6 De door artikel 190 van het Verdrag geëiste motivering moet de redenering van de gemeenschapsinstelling die de handeling heeft verricht, duidelijk en ondubbelzinnig tot uitdrukking doen komen, zodat de belanghebbenden de rechtvaardigingsgronden van de genomen maatregel kunnen kennen teneinde hun rechten te verdedigen, en de gemeenschapsrechter zijn toezicht kan uitoefenen. Het is evenwel niet noodzakelijk, dat alle relevante gegevens, feitelijk en rechtens, in de motivering worden gespecificeerd, aangezien bij de vraag of de motivering van een besluit aan de vereisten van artikel 190 van het Verdrag voldoet, niet alleen acht moet worden geslagen op de tekst ervan, doch ook op de context waarin het is genomen, en op het geheel van rechtsregels die de betrokken materie beheersen.

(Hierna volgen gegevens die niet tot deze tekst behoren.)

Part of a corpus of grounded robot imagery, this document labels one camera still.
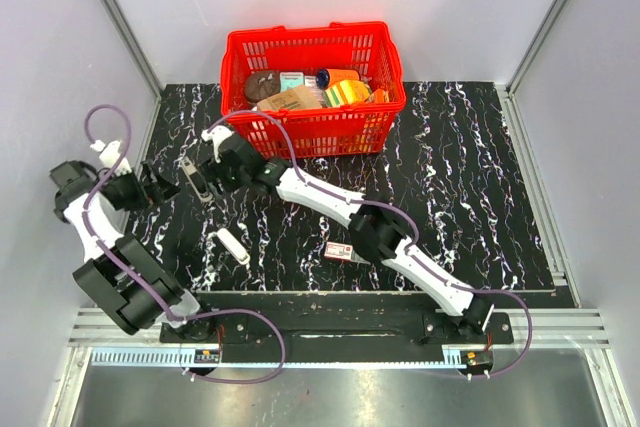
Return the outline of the white stapler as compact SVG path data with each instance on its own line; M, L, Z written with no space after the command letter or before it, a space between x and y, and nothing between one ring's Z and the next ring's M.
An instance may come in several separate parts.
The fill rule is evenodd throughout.
M221 228L215 232L217 239L231 256L240 264L248 265L250 254L244 245L226 228Z

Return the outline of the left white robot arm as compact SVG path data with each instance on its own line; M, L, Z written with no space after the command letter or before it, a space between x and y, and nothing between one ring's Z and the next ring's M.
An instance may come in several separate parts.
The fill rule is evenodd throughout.
M171 200L178 186L147 162L140 176L129 172L107 178L84 161L66 161L49 177L57 187L54 213L76 229L84 248L84 264L73 278L121 330L133 335L159 321L181 340L201 343L214 336L215 316L112 220L120 210L144 210Z

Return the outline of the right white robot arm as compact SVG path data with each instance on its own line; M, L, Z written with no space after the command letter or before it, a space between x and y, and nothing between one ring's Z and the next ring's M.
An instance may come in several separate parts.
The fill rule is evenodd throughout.
M266 158L226 127L205 131L201 138L213 147L212 157L200 166L210 187L220 193L250 188L334 220L348 230L359 257L400 273L454 318L460 339L476 343L489 333L494 305L419 248L417 226L403 211L322 181L291 160Z

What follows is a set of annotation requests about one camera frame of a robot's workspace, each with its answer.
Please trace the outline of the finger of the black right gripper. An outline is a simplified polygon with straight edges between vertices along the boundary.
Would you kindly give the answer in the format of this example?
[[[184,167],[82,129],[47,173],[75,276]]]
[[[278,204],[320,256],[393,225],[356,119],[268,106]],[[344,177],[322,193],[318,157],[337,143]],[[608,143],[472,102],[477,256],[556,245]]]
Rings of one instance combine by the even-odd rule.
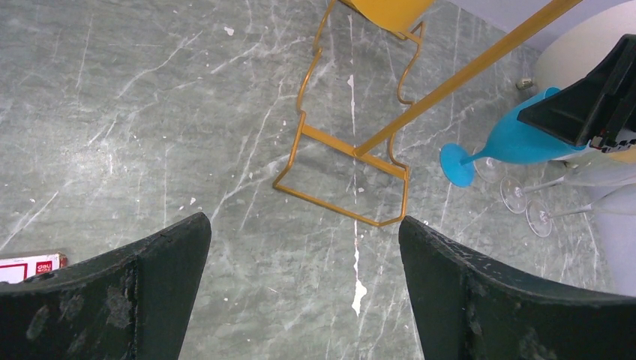
[[[520,111],[517,119],[573,146],[635,132],[635,36],[624,34],[584,78]]]

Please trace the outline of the small red white box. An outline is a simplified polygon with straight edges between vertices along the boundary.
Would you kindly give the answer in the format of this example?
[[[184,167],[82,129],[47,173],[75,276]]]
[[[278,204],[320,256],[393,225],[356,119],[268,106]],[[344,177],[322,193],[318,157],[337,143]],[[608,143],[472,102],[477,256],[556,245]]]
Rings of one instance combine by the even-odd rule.
[[[18,284],[27,278],[64,268],[67,264],[67,256],[59,252],[1,259],[1,282]]]

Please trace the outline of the round beige drawer cabinet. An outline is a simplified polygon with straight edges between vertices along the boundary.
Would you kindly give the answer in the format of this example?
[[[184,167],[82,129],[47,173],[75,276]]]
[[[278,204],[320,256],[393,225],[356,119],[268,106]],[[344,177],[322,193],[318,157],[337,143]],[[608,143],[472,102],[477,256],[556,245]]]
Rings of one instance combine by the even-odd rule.
[[[617,4],[558,37],[539,57],[531,77],[517,81],[519,90],[564,89],[584,78],[625,34],[635,33],[635,2]]]

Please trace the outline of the yellow wine glass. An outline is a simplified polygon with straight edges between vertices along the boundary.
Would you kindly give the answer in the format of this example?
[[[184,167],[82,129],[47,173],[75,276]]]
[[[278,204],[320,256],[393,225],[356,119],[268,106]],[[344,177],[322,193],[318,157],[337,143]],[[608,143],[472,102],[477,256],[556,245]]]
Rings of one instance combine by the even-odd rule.
[[[351,0],[344,4],[390,32],[405,32],[433,4],[434,0]]]

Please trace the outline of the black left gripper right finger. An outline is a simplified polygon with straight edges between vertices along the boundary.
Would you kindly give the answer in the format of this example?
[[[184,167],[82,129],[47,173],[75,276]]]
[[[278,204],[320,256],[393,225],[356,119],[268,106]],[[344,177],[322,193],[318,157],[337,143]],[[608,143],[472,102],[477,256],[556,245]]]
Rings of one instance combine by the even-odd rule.
[[[426,359],[633,359],[635,299],[538,277],[413,217],[398,241]]]

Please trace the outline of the blue wine glass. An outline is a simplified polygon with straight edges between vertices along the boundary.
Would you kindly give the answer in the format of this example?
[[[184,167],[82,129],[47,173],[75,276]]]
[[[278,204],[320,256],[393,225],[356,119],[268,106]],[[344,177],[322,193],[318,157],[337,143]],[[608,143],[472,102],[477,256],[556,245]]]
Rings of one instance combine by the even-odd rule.
[[[475,177],[472,162],[493,158],[508,164],[536,164],[583,151],[585,145],[569,145],[542,130],[518,120],[521,110],[560,92],[550,87],[517,105],[493,127],[483,148],[469,154],[456,143],[441,148],[440,163],[445,177],[460,188],[468,187]]]

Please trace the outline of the gold wire glass rack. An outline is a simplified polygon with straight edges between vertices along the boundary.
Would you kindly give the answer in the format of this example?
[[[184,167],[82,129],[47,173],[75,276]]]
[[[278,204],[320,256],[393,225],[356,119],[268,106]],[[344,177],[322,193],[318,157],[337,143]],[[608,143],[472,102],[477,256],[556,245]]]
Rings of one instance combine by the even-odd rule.
[[[472,78],[476,77],[482,71],[489,68],[495,62],[500,60],[503,56],[510,53],[514,48],[520,46],[523,42],[530,39],[536,33],[550,25],[553,21],[566,14],[572,8],[578,5],[576,0],[555,0],[548,2],[544,7],[535,12],[528,19],[523,21],[520,25],[514,28],[501,40],[497,41],[493,46],[485,50],[480,56],[472,60],[467,66],[459,70],[452,77],[447,79],[441,85],[436,87],[433,91],[423,97],[417,102],[408,101],[400,97],[398,100],[401,104],[406,105],[407,110],[399,115],[395,120],[386,125],[382,130],[375,133],[370,139],[361,145],[350,145],[324,131],[321,131],[315,127],[310,126],[306,122],[307,113],[302,109],[302,101],[305,95],[306,87],[309,83],[311,75],[313,74],[317,63],[321,59],[323,54],[323,48],[320,46],[320,37],[323,33],[323,29],[329,19],[335,2],[330,1],[328,7],[321,19],[319,27],[316,31],[312,43],[313,60],[307,73],[301,83],[301,87],[298,91],[298,97],[296,101],[296,111],[299,114],[298,127],[295,133],[294,140],[292,142],[292,148],[289,154],[289,159],[286,166],[280,171],[277,178],[273,181],[272,186],[274,189],[297,197],[301,200],[308,201],[314,205],[321,206],[325,209],[336,212],[340,215],[345,215],[356,221],[369,224],[375,227],[384,227],[389,224],[402,221],[407,211],[407,200],[410,185],[410,168],[395,159],[393,155],[393,144],[395,141],[396,133],[410,122],[419,117],[422,113],[429,110],[433,105],[439,103],[442,99],[450,95],[452,92],[460,88],[463,84],[467,83]],[[393,32],[395,37],[401,40],[410,40],[417,46],[416,52],[411,61],[416,62],[422,49],[422,44],[425,36],[425,24],[421,20],[422,15],[415,21],[410,29],[405,32]],[[329,202],[323,201],[315,196],[310,196],[301,191],[292,189],[281,184],[284,176],[292,169],[296,155],[299,148],[299,142],[302,137],[309,137],[316,140],[330,149],[334,149],[344,155],[351,157],[356,161],[360,161],[367,165],[372,166],[375,169],[381,170],[390,176],[394,176],[403,182],[403,193],[401,199],[400,214],[397,217],[377,221],[368,217],[364,217],[355,212],[346,210]]]

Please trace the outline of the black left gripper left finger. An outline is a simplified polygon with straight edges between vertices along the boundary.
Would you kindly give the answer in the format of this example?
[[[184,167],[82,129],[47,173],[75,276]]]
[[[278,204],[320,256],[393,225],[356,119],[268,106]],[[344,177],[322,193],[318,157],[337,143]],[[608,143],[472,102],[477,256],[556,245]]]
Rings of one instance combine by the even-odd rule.
[[[211,244],[202,212],[65,268],[1,284],[3,359],[177,359]]]

De Commissie is niet verplicht in de motivering van haar beschikkingen inzake de toepassing van de mededingingsregels haar standpunt te bepalen ten aanzien van alle argumenten die de belanghebbenden inroepen. Zij kan volstaan met een uiteenzetting van de feiten en rechtsoverwegingen die in het bestek van haar beschikking van wezenlijk belang zijn.

Wanneer dit beginsel wordt toegepast op de kwalificatie van een steunmaatregel, volgt daaruit dat moet worden medegedeeld op welke gronden volgens de Commissie de betrokken steunmaatregel binnen de werkingssfeer van artikel 92, lid 1, van het Verdrag valt.